Brief: Search the entries below. Return every line that has "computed" in it.

Given records:
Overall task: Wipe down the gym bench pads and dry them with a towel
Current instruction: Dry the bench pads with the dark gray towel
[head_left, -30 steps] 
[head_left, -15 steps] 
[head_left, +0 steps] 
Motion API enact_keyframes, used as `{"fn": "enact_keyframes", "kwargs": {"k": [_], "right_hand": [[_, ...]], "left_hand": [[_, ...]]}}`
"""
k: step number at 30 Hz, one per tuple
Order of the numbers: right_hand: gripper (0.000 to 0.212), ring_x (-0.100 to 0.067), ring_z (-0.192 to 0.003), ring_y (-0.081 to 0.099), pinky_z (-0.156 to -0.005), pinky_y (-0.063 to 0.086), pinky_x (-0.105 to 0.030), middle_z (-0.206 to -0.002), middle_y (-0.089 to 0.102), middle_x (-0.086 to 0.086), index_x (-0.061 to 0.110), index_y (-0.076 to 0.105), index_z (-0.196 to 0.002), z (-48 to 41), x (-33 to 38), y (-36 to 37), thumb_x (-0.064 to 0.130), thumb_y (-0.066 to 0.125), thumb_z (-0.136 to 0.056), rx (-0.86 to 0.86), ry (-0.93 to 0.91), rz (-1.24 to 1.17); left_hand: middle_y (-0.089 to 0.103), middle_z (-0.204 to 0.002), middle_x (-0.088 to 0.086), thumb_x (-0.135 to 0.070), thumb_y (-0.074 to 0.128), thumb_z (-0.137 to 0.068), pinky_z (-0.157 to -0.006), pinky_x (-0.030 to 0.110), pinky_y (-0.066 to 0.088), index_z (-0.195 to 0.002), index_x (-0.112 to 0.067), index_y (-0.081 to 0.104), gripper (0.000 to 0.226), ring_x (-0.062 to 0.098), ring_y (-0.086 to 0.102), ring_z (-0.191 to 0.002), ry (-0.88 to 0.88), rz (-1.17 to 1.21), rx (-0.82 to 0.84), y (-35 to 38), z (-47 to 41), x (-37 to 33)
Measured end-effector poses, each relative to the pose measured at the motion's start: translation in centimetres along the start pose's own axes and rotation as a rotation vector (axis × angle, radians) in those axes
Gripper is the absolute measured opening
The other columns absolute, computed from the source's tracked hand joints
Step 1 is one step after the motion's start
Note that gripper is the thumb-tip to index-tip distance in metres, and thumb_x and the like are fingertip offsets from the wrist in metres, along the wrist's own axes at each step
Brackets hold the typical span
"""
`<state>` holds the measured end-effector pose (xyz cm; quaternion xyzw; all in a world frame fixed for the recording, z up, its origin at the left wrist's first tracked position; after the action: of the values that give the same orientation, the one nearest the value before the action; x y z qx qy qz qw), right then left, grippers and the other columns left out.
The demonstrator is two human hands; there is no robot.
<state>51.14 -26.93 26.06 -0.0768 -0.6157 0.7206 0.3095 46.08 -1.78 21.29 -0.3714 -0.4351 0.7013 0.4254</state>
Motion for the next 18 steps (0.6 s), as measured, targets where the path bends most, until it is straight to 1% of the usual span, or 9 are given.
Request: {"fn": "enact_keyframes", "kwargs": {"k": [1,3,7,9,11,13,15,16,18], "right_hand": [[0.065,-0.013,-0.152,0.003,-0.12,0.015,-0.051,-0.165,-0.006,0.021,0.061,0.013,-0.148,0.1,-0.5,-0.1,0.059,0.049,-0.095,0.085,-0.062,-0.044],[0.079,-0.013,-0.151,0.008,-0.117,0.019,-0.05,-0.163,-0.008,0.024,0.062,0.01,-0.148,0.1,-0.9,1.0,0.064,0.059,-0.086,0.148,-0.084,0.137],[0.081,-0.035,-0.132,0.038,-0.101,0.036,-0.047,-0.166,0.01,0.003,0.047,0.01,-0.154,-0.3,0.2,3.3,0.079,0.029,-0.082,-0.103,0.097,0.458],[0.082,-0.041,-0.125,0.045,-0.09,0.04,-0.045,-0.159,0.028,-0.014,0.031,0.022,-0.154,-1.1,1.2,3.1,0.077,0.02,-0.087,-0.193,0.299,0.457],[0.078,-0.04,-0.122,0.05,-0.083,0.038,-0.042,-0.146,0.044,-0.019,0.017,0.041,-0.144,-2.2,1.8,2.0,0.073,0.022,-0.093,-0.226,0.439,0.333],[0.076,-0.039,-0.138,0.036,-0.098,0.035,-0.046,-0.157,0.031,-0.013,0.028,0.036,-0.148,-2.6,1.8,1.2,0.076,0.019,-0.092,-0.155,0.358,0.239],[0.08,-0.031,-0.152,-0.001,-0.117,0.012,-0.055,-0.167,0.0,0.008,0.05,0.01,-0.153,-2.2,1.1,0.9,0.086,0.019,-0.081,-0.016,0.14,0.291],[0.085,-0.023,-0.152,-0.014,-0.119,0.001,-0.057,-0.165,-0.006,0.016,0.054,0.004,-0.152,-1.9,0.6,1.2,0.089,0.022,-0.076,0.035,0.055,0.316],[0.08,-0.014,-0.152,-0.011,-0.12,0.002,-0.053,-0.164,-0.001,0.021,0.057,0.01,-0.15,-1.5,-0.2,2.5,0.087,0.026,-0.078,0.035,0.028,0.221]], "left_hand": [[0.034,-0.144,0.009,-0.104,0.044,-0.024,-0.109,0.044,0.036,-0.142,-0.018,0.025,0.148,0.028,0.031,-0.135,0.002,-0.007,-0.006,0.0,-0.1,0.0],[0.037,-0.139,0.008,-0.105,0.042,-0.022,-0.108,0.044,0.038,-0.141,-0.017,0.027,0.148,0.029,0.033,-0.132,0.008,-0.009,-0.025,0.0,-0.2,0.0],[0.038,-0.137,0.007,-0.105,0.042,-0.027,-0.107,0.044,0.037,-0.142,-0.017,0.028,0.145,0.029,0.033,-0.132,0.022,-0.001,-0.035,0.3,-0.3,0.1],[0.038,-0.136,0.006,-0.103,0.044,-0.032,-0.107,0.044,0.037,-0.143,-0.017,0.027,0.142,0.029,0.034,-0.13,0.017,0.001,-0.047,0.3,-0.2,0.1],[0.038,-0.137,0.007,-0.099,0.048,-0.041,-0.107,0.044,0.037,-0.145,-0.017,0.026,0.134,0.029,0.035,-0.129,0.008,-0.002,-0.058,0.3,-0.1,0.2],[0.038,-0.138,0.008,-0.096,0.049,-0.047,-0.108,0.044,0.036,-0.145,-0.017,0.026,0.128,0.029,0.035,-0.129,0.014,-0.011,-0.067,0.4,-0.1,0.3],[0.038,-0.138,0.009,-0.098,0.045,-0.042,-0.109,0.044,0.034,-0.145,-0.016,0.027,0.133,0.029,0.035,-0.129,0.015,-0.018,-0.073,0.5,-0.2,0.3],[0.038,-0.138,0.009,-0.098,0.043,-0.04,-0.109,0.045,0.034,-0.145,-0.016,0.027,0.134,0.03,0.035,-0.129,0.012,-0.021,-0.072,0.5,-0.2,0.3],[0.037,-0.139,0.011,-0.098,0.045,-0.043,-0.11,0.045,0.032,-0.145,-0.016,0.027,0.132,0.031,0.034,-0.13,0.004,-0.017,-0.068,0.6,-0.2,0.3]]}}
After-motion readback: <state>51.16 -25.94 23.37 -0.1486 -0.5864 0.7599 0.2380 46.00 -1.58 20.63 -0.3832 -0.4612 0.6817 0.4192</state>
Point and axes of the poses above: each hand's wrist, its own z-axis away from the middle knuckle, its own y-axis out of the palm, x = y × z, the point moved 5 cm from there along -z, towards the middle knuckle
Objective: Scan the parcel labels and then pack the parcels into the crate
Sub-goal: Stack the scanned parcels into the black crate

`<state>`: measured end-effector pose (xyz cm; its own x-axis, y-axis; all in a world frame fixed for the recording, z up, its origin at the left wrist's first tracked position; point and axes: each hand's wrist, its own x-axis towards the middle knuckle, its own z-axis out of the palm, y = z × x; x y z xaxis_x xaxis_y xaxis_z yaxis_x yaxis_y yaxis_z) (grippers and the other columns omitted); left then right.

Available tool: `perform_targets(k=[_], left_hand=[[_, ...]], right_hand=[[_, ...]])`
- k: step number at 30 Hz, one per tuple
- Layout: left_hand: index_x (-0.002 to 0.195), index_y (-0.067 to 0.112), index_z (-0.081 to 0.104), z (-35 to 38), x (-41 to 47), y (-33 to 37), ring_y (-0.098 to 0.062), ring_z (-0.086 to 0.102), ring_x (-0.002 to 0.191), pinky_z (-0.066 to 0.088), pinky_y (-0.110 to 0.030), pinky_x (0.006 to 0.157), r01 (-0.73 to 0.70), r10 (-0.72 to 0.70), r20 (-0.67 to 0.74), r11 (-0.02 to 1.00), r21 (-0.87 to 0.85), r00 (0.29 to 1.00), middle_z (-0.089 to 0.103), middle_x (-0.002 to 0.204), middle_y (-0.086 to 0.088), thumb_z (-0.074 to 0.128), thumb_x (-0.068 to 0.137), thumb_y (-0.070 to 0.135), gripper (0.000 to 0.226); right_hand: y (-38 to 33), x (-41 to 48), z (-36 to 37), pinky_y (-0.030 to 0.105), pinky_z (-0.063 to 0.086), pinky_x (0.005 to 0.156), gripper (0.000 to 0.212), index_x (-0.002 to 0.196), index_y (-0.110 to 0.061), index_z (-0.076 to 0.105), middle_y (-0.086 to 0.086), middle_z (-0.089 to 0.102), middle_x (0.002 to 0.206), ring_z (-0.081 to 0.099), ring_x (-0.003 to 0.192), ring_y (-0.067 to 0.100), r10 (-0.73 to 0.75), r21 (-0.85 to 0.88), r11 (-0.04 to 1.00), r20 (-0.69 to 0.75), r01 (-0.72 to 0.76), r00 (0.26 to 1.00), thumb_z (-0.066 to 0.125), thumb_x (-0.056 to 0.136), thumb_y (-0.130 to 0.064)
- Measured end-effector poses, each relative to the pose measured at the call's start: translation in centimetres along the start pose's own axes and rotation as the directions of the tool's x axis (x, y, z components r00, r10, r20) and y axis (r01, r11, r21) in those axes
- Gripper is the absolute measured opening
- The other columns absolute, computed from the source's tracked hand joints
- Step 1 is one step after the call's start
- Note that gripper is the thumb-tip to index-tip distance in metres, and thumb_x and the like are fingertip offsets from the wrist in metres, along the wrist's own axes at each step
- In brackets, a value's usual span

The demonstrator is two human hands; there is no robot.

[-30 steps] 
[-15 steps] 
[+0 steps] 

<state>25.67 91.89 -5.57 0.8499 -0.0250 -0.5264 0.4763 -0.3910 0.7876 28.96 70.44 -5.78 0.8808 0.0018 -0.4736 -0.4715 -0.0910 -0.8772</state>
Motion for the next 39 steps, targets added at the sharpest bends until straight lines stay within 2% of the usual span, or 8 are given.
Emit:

Completed task:
The other columns absolute, computed from the source's tracked hand joints
- The other columns absolute, computed from the source's tracked hand joints

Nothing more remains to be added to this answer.